**Problem statement:** Copy the records below exactly, omitting any pictures they contain.

-------- Material for this task --------

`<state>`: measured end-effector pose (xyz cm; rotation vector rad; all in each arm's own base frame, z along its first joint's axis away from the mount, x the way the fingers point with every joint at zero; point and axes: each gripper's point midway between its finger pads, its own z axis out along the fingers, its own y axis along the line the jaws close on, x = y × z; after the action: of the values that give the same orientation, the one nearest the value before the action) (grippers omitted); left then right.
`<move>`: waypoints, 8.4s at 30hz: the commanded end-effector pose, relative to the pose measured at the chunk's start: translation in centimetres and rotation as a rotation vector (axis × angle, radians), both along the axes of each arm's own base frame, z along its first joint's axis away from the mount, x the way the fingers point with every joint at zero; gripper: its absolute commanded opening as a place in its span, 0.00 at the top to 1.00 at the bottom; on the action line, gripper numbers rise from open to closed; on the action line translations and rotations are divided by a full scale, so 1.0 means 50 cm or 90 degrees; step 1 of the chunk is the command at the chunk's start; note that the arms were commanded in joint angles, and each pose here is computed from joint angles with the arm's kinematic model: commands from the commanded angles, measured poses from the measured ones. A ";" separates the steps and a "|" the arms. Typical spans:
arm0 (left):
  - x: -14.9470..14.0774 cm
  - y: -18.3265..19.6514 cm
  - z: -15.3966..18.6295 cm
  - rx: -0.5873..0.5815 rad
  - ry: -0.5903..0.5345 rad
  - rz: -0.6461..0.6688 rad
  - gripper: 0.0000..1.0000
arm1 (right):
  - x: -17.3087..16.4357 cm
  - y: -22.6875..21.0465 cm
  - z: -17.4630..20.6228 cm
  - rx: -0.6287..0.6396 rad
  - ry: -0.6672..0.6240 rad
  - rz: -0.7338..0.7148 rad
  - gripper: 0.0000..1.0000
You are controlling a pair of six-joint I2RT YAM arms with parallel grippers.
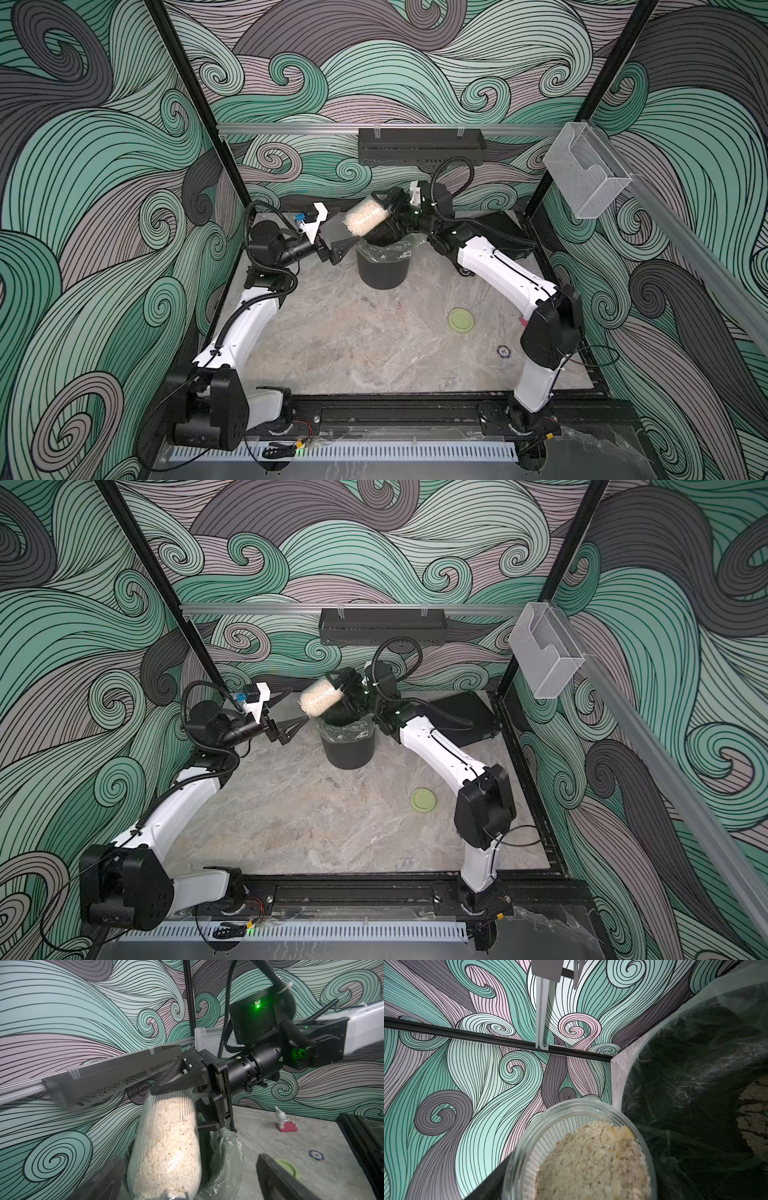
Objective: Empty expired oatmeal from jars
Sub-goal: Pour the expired oatmeal into the trash bin.
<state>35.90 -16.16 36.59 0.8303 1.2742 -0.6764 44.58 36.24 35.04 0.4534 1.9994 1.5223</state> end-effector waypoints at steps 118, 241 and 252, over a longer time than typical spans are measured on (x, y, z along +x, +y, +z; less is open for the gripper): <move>0.081 -0.028 0.105 -0.039 0.047 0.030 1.00 | -0.152 -0.124 0.099 -0.606 -0.546 0.165 0.06; 0.072 0.016 0.164 -0.083 0.063 0.185 0.01 | 0.038 -0.077 0.118 -0.347 -0.748 -0.089 0.77; 0.062 0.022 0.149 -0.072 0.079 0.188 0.01 | 0.001 -0.055 0.096 -0.413 -0.787 -0.055 0.77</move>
<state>39.32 -15.40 44.13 0.5048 1.4175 -0.5732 46.96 33.44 35.02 -0.4621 1.3853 0.7518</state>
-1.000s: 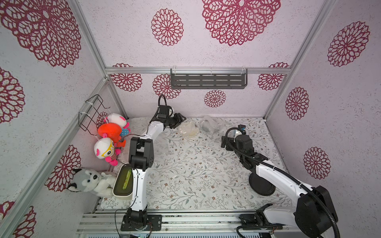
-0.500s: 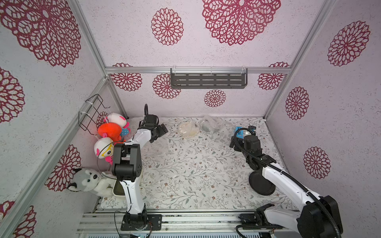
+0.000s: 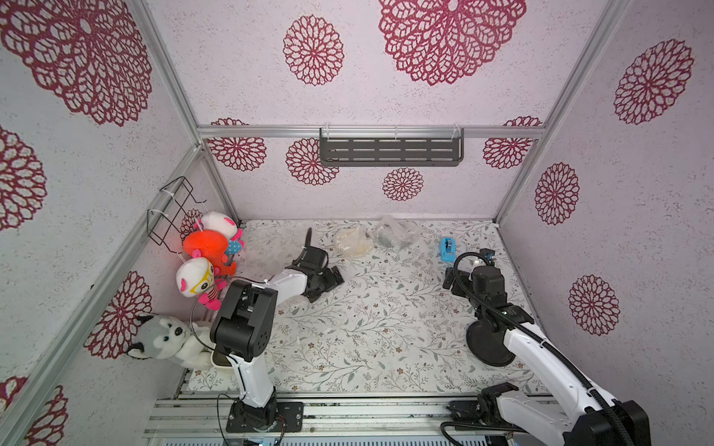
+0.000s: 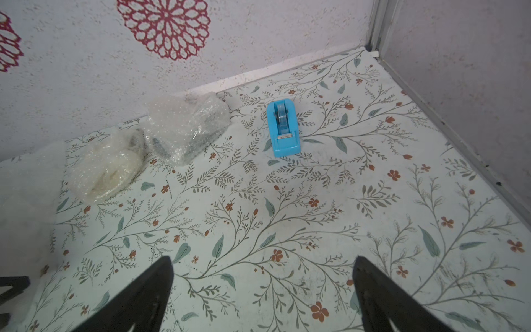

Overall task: Wrap dinner plates in bubble wrap
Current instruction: Move the bubble wrap to the center of the board.

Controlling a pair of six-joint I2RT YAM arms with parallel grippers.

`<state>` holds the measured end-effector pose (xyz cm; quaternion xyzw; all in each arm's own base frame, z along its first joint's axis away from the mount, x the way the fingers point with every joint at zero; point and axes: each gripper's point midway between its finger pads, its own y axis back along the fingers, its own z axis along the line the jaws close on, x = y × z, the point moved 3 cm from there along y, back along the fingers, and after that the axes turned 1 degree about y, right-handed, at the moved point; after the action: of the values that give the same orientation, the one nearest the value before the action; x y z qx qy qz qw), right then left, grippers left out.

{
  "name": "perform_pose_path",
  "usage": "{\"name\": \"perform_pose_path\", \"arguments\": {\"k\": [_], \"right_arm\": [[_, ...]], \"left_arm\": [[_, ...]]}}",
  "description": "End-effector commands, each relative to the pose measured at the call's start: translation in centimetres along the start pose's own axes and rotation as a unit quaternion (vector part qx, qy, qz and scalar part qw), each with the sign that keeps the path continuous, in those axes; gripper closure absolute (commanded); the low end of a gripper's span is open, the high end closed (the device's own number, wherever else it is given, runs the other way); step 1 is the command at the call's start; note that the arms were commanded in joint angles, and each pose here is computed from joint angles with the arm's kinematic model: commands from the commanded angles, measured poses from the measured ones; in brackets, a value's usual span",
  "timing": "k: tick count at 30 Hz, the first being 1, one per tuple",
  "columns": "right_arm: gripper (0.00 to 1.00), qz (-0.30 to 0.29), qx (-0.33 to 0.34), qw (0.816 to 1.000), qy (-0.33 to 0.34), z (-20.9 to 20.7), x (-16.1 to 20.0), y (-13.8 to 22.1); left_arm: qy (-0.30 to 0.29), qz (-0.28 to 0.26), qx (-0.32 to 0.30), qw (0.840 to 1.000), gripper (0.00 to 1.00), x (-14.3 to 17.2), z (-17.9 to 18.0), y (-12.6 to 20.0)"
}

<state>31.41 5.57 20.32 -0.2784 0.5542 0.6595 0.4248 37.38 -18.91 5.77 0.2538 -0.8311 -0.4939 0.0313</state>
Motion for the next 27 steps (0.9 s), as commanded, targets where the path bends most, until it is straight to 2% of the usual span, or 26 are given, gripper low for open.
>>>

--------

**Answer below:**
`<state>`: measured end-effector pose (xyz cm; rotation vector rad; all in each arm's own base frame, z along its first joint's axis away from the mount, x the way the fingers point with every joint at zero; point and axes: each gripper's point midway between its finger pads, its own z axis out along the fingers, its own y axis along the line the jaws close on, x = y × z; after the action: of the values that give the same orientation, the one nearest the value before the action) (grippers omitted); left then right.
`<move>`: waypoints, 8.4s at 30hz: the commanded end-effector pose, relative to the pose measured at the chunk's start: translation in centimetres and rotation as a rotation vector (axis × angle, radians), both along the axes of each arm's own base frame, z along its first joint's axis away from the mount, x the way the fingers point with every joint at zero; gripper: its absolute commanded opening as a place in its span, 0.00 at the top to 1.00 at the bottom; on the action line, gripper numbers rise from open to closed; on the action line translations and rotations are divided by a full scale, so 1.0 means 50 cm or 90 degrees; step 1 of the chunk is the command at the chunk's start; note that the arms were commanded in joint angles, and each pose here is computed from joint angles with the arm's kinematic model: commands from the commanded angles, measured poses from the measured ones. A ";" separates the steps and a "|" the arms. Typical spans:
arm0 (left):
  - x: -14.9470..14.0774 cm
  - y: -18.3265..19.6514 cm
  - z: -15.3966..18.6295 cm
  - rx: -0.5873..0.5815 rad
  - ry: -0.5903..0.5345 rad
  - rz: -0.6461..0.6688 rad
  - gripper: 0.0000..1.0000
arm1 (right):
  - x: -17.3087..16.4357 cm
  - y: -22.6875..21.0465 cm
  - z: -17.4630..20.6228 cm
  - rx: -0.6287..0.6396 rad
  - ry: -0.6672..0.6240 rad
  - rz: -0.7338..0.7148 rad
  - gripper: 0.0000..1.0000
You are controlling a pair of six-joint I2RT YAM arms with parallel grippers.
Objective: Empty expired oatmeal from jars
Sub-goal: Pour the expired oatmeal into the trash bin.
<state>35.90 -16.16 36.59 0.8303 1.2742 -0.6764 44.58 36.24 35.04 0.4534 1.9994 1.5223</state> end-effector waypoints at steps 118, 241 and 252, over a longer time than typical spans are measured on (x, y, z along +x, +y, +z; less is open for the gripper): <move>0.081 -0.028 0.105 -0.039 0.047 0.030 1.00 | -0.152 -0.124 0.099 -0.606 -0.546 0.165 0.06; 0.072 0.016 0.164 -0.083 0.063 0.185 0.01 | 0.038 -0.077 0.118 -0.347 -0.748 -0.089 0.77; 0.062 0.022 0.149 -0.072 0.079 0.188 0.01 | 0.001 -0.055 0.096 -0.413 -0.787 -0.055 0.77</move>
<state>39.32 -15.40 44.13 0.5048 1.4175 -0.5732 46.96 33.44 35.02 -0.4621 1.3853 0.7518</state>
-1.000s: 
-0.500s: 
+0.000s: 
+0.000s: 

Overall task: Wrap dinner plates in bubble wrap
Current instruction: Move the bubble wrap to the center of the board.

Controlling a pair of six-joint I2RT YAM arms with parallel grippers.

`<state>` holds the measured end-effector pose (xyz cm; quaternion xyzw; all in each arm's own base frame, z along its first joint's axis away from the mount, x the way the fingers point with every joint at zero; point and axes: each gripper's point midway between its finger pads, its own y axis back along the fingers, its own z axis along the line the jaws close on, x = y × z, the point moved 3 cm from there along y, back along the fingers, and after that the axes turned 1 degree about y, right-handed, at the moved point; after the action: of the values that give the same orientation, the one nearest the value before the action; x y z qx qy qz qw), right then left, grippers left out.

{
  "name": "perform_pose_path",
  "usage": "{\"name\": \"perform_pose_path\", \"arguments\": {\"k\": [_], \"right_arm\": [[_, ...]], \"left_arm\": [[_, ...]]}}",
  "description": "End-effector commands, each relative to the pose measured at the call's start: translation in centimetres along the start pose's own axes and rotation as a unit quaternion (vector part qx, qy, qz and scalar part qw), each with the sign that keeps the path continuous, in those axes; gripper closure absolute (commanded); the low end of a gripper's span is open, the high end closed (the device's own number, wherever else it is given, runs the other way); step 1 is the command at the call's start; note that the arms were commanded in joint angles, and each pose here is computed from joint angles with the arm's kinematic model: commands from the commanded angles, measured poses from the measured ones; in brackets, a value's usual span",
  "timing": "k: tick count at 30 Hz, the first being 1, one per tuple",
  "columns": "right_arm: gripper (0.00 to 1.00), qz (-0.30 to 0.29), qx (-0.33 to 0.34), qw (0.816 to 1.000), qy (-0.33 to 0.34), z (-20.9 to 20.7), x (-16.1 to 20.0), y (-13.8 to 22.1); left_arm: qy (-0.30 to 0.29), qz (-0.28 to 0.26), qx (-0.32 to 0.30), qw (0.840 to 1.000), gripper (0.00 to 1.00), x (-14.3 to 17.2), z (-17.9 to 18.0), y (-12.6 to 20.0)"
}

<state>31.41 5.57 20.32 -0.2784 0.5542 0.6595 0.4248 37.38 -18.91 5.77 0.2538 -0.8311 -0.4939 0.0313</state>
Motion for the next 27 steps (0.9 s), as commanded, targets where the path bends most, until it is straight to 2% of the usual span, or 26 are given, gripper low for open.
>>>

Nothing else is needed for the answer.